To address the aforementioned gap, this thesis proposes a novel categorization framework, called FlaKat, which uses machine-learning classifiers for fast and accurate prediction of the category of a given flaky test case. FlaKat first parses and converts raw flaky tests into vector embeddings. The dimensionality of embeddings is reduced and then used for training machine learning classifiers. Sampling techniques are applied to address the imbalance between flaky test categories in the dataset.

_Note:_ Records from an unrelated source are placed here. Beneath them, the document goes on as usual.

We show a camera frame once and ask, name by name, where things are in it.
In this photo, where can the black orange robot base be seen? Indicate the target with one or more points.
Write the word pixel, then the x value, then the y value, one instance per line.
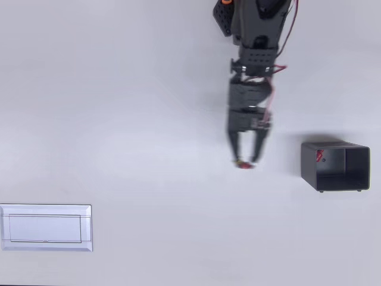
pixel 222 18

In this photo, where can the white rectangular tray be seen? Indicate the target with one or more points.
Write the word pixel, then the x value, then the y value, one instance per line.
pixel 44 228

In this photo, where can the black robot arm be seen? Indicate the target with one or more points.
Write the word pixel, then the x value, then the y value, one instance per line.
pixel 259 26

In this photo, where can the black box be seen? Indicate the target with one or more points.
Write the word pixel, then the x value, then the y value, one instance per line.
pixel 332 172

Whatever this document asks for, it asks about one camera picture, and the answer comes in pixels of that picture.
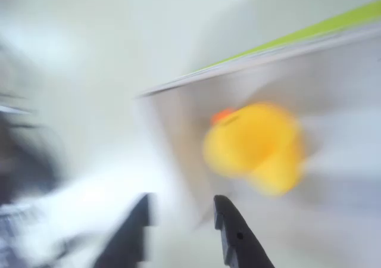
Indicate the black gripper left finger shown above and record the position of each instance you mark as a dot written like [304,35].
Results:
[128,244]

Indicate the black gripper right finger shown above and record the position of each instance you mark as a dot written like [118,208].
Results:
[238,244]

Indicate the yellow rubber duck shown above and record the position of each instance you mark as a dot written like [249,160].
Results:
[256,149]

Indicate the white cardboard box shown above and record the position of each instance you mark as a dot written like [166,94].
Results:
[327,107]

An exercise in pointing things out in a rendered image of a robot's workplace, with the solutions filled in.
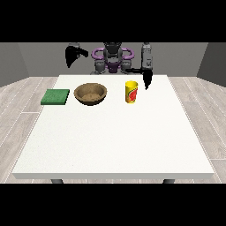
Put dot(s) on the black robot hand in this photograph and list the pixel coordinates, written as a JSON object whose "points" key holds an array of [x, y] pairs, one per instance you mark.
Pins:
{"points": [[72, 55], [147, 75]]}

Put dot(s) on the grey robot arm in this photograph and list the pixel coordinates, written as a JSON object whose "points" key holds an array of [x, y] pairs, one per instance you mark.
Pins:
{"points": [[74, 44], [146, 56]]}

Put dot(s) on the yellow cup with melon print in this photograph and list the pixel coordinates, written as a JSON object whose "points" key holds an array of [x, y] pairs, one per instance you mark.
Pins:
{"points": [[131, 92]]}

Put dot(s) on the brown wooden bowl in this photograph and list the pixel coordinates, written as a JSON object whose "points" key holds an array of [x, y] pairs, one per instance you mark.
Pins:
{"points": [[90, 93]]}

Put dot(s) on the green square pad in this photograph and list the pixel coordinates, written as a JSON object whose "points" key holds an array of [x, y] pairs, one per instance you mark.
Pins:
{"points": [[55, 96]]}

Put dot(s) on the grey robot trunk purple rings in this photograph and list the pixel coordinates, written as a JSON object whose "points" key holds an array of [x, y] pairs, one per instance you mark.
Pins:
{"points": [[112, 60]]}

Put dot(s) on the dark table leg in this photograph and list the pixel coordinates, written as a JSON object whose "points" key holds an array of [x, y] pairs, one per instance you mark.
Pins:
{"points": [[168, 181], [57, 181]]}

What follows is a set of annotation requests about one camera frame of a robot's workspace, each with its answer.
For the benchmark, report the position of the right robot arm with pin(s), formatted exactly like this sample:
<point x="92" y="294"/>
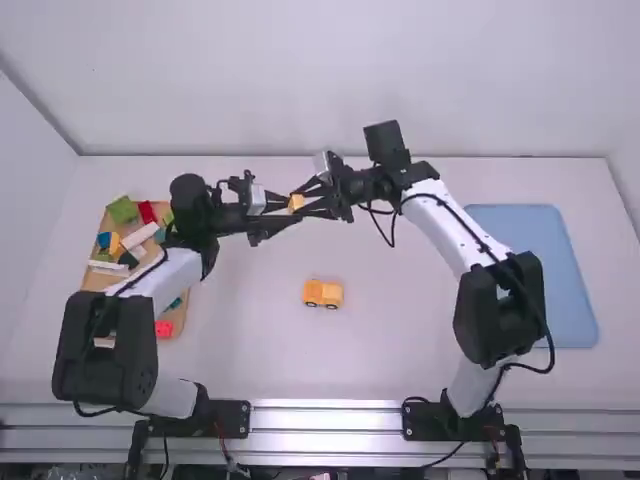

The evaluation of FlaKat was conducted to determine its performance with different combinations of configurations using known flaky tests from 108 open-source Java projects. Notably, Implementation-Dependent and Order-Dependent flaky tests, which represent almost 75% of the total dataset, achieved F1 scores of 0.94 and 0.90 respectively while the overall macro average is at 0.67.

This research work also proposes a new evaluation metric, called Flakiness Detection Capacity (FDC), for measuring the accuracy of classifiers from the perspective of information theory and provides proof for its effectiveness. The final FDC results are also aligned with F1 score regarding which classifier yields the best flakiness classification.